Pada dekade awal kehadiran Belanda di wilayah tersebut (lihat Perusahaan India Timur Belanda di Indonesia, ketika Belanda adalah salah satu dari beberapa pedagang bersaing dengan, Inggris Cina, Arab, dan Melayu, kesultanan Jambi keuntungan dari perdagangan lada dengan Belanda Hubungan ini menurun. oleh sekitar 1770, dan kesultanan memiliki sedikit kontak dengan Belanda selama sekitar enam puluh tahun.
Pada dekade awal kehadiran Belanda di wilayah tersebut (lihat Perusahaan India Timur Belanda di Indonesia, ketika Belanda adalah salah satu dari beberapa pedagang bersaing dengan, Inggris Cina, Arab, dan Melayu, kesultanan Jambi keuntungan dari perdagangan lada dengan Belanda Hubungan ini menurun. oleh sekitar 1770, dan kesultanan memiliki sedikit kontak dengan Belanda selama sekitar enam puluh tahun.
Pada tahun 1833, konflik kecil dengan Belanda (harta kolonial Indonesia yang kini dinasionalisasi sebagai Hindia Belanda) yang mapan di Palembang, berarti Belanda semakin merasa perlu untuk mengontrol tindakan Jambi. Mereka dipaksa Sultan Facharudin untuk menyetujui kehadiran Belanda yang lebih besar di wilayah dan kontrol atas perdagangan, walaupun kesultanan tetap nominal independen. Pada 1858 Belanda, tampaknya prihatin atas resiko persaingan untuk kontrol dari kekuatan asing lainnya, menyerbu Jambi dengan kekuatan dari modal mereka Batavia. Mereka bertemu sedikit perlawanan, dan Sultan Taha melarikan diri ke hulu, ke daerah pedalaman Jambi. Belanda memasang penguasa boneka, Nazarudin, di daerah yang lebih rendah, yang termasuk ibu kota. Selama empat puluh tahun berikutnya Taha mempertahankan kerajaan hulu, dan perlahan-lahan reextended pengaruhnya terhadap daerah yang lebih rendah melalui perjanjian politik dan hubungan perkawinan. Pada tahun 1904, bagaimanapun, Belanda lebih kuat dan, sebagai bagian dari kampanye yang lebih besar untuk mengkonsolidasi kendali atas seluruh nusantara, tentara akhirnya berhasil menangkap dan membunuh Taha, dan pada tahun 1906, seluruh wilayah dibawa di bawah manajemen kolonial langsung.

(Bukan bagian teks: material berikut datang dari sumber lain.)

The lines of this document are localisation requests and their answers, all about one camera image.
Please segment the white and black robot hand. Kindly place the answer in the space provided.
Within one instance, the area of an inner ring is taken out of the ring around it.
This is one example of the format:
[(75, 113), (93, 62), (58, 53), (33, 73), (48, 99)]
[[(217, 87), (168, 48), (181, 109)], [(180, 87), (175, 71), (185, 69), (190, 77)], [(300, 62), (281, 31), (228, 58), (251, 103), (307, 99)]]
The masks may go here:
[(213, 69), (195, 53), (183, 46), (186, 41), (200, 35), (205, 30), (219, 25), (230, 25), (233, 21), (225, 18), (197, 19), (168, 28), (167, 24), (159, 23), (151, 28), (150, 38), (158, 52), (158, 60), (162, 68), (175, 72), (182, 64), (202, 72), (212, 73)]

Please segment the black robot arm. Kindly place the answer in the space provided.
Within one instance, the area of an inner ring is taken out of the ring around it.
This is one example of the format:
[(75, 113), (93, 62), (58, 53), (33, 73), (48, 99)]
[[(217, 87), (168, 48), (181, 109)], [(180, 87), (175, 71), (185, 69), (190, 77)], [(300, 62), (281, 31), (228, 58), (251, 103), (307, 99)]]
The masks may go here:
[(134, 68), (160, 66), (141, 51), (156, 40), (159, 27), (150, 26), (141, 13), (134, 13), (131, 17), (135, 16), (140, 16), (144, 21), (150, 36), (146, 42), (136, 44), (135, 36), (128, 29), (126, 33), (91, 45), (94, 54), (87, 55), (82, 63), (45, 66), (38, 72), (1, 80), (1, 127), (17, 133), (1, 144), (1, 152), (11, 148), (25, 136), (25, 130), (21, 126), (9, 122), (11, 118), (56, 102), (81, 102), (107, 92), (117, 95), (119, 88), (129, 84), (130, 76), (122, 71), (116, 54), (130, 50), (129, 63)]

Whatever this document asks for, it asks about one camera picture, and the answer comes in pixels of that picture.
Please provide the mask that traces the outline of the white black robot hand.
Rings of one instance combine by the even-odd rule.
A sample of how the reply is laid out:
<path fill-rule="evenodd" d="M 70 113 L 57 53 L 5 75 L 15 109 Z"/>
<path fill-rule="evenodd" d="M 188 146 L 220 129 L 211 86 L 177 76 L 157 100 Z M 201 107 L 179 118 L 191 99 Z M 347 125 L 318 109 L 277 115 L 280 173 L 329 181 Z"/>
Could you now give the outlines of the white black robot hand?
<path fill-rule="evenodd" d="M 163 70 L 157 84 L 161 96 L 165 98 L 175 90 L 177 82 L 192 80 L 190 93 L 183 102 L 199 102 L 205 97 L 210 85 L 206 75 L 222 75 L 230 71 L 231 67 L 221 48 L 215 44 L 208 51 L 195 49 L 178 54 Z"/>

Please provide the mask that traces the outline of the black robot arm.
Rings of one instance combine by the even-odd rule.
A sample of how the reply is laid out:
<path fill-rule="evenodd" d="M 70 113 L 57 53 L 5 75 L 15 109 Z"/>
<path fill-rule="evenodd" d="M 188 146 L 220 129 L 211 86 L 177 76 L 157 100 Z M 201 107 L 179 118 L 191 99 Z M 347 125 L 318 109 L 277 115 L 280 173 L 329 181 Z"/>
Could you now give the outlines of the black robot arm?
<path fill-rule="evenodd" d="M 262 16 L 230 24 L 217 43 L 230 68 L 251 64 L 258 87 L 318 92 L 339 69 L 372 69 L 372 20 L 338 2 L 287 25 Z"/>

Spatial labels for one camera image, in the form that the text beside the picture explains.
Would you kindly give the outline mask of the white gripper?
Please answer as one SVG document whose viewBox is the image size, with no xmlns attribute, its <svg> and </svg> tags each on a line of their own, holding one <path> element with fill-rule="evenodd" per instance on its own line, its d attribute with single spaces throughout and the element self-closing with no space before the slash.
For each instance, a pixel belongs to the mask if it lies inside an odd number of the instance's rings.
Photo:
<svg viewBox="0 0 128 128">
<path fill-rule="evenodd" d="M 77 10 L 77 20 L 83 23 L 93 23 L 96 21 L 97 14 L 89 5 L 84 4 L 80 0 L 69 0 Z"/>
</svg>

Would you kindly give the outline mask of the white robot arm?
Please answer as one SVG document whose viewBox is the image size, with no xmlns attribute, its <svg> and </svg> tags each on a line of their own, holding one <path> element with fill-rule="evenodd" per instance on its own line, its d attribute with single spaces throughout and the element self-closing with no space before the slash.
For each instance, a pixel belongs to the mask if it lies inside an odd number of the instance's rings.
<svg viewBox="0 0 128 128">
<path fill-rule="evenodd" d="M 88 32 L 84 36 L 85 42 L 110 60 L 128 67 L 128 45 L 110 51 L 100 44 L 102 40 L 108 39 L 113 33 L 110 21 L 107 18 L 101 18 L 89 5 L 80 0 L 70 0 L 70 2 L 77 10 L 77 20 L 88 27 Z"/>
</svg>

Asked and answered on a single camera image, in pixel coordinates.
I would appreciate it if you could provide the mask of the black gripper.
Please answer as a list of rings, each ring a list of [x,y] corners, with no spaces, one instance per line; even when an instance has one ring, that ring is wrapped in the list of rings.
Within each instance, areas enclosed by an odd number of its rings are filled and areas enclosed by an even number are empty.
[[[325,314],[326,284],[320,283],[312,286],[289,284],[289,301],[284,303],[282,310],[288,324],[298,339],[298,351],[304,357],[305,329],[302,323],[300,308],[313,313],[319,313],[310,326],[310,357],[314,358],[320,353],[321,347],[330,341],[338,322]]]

Setelah kematian Jambi sultan, Taha Saifuddin, pada tanggal 27 April 1904 dan keberhasilan daerah yang dikuasai Belanda Kesultanan Jambi, Jambi kemudian ditetapkan sebagai Residency dan masuk ke dalam wilayah Nederlandsch Indie. Pertama Resident Jambi Helfrich OL ditunjuk oleh Gubernur Jenderal Belanda No Keputusan 20 tanggal 4 Mei 1906 dan pelantikannya diadakan pada tanggal 2 Juli 1906.